Seventy-five percent of suppliers have an explicit “AI-first” branding or positioning (29 of the 41 service providers evaluated), but the outcomes delivered do not suggest the use of AI first, second, or ever. Enterprises must look beyond the AI narrative and demand outcomes that address their priorities. Otherwise, there is a high risk of lost revenues, market-share erosion, and innovation lag.

The expectation that AI will supercharge results across the quadruple aim of care is valid, but service providers are yet to be the channel for that. While the outcomes linked to cost, patient experience, treatment efficacy, and access to a greater number of patients are encouraging, there is insufficient evidence that AI has enabled or even enhanced them.

HFS Research remains bullish about the potential of AI. There is growing evidence of this in life sciences, yet enterprises must be selective in their partnerships to realize its full value.

AI is the catalyst for enterprises to reimagine their future with confidence

The industry has traditionally oriented itself to disease conditions that support scale (diabetes, oncology, cardiovascular). While that strategy remains valid, it should be complemented to remain viable. Enterprises must now tackle more rare diseases and develop more effective therapies for existing conditions. They must expand the populations they serve, i.e., poorer nations and underserved communities. While the margins on expanding access remain unattractive, it will alleviate their revenue challenges to some extent.

Enterprises must not only embrace the technology, but also its potential to positively disrupt value chains, legacy processes, and reorganize for a different future. AI’s ability to accelerate high-quality drug discovery, analyze trial signals, and reinvent dynamic supply chains is now well established. Still, it must be utilized at scale, not merely as an innovation talking point. AI’s role in establishing dark factories and keeping patients engaged is a next-level, near-term opportunity that must be addressed.

Moreover, enterprises must allow service providers to push collaboration on addressing the next level of challenges. They should leverage their investments in AI and domain specialization. The opportunity to address outcomes across the quadruple aim of care has never been more critical, as they are all tied to enterprise top-line priorities.

The bottom line: If your supplier isn’t driving your growth, they’re shrinking your future.

Life sciences don’t have a demand problem, but rather a revenue challenge exacerbated by a legacy supplier ecosystem. Every dollar spent on AI optics over measurable outcomes deepens the $1.5 trillion revenue gap.

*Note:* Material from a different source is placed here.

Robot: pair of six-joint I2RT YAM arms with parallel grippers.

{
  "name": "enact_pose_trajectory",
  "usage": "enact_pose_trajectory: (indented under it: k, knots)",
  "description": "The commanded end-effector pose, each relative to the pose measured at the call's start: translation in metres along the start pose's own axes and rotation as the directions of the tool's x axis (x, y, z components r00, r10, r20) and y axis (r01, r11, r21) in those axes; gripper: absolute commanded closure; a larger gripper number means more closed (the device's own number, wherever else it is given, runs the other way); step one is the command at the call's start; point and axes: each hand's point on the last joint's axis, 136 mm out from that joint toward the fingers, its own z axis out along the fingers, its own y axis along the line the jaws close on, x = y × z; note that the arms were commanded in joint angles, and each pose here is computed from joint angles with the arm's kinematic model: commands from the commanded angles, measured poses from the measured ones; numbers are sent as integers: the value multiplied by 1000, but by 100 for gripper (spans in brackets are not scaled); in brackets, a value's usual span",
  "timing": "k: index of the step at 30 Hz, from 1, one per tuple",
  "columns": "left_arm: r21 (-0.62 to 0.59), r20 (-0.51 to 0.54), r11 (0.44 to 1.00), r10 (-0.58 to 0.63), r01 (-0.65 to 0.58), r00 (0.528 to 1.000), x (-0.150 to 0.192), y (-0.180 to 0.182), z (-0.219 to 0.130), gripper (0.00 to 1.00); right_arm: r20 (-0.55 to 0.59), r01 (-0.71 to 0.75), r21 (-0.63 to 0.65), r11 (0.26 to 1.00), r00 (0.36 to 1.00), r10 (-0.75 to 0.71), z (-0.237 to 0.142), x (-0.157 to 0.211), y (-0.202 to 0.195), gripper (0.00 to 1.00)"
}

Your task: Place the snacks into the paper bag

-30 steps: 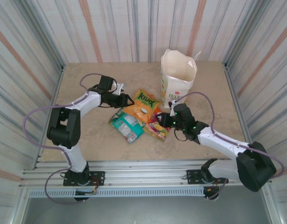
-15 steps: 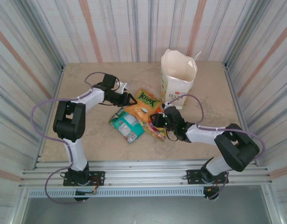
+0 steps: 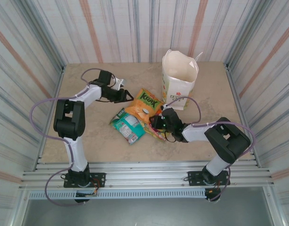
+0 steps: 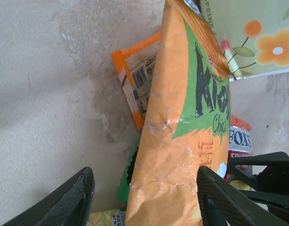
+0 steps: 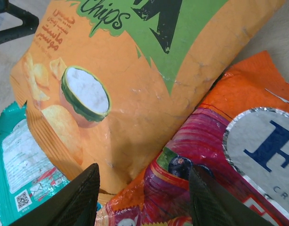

To address this, enterprise leaders must take three key actions: I) rebuild supplier portfolios now by cutting ties with partners that can’t prove outcome impact, 2) reallocate budgets toward those that co-own innovation and risk, and 3) measure success in growth delivered, not costs avoided. The next decade will belong to those that treat suppliers as engines of revenue, not as cost centers of convenience.